In Clay Center in central Kansas, David Pfizenmaier, a representative of AgMark, said area farmers who are still harvesting should be finished in the next five days.
"Yields this year are the most variable I've ever seen. We've had some abandonment happen on the western part of the county, but we have also heard of some people getting 50-60 bushels an acre in the eastern portion," he said.
Test weights average 59.5 bushels an acre and protein is higher than normal at 13%-13.6%. Clay Center has received 850,000 bushels so far this year, down from its five-year average at this point of 1.2 million. The final bushel totals should be down 55% from last season.
Kansas is the largest wheat state and on Monday USDA said harvest there was 70% done versus the 88% five-year average. The state's crop was hurt by drought for much of the growing season, then by a spring freeze, and lastly by rain during harvest.

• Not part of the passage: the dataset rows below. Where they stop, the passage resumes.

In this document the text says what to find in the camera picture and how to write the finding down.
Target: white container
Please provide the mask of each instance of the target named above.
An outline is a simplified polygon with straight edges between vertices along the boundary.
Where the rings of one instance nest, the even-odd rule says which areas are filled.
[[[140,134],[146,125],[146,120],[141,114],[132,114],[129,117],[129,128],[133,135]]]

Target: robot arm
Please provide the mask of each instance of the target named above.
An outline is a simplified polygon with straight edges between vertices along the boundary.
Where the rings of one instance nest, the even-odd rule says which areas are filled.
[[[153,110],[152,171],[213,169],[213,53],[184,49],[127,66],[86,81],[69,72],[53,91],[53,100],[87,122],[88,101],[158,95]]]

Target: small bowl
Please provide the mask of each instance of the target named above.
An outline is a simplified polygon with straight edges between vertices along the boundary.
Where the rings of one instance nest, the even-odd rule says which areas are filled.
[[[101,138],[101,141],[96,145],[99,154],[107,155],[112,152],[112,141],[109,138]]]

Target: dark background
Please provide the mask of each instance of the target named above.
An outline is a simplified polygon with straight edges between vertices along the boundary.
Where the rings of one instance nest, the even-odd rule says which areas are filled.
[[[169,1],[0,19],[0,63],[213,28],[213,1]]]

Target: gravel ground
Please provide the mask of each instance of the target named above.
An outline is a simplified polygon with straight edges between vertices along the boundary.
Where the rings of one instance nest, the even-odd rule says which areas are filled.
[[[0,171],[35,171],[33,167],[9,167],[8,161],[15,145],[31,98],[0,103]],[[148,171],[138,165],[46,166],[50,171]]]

USDA estimates the Kansas crop at 243.6 million bushels, down about 24% from 2013.
In Ellsworth, also in central Kansas, Larry Sheridan, a representative of Ellsworth Coop, said the area's harvest will be about 60% to 65% of an average crop. Yields have varied widely with reports of 7 to 60 bushels an acre. Recent rain has reduced test weights from 61-63 pounds per bushel before the rain to 55-58 pounds afterwards.
The harvest near Winona in western Kansas is about 50% done, said Richard Kvasnicka, a Winona farmer. About eight inches of rain since June slowed the process as Kvasnicka has had let his fields dry. His yields have been 15 to 20 bushels an acre, with the exception of fields damaged by hail in June. There has been some insect kernel damage and test weights are 58 pounds per bushel.
"This year the wheat is standing a little bit taller for us in comparison with last year, but so are the weeds," Kvasnicka said.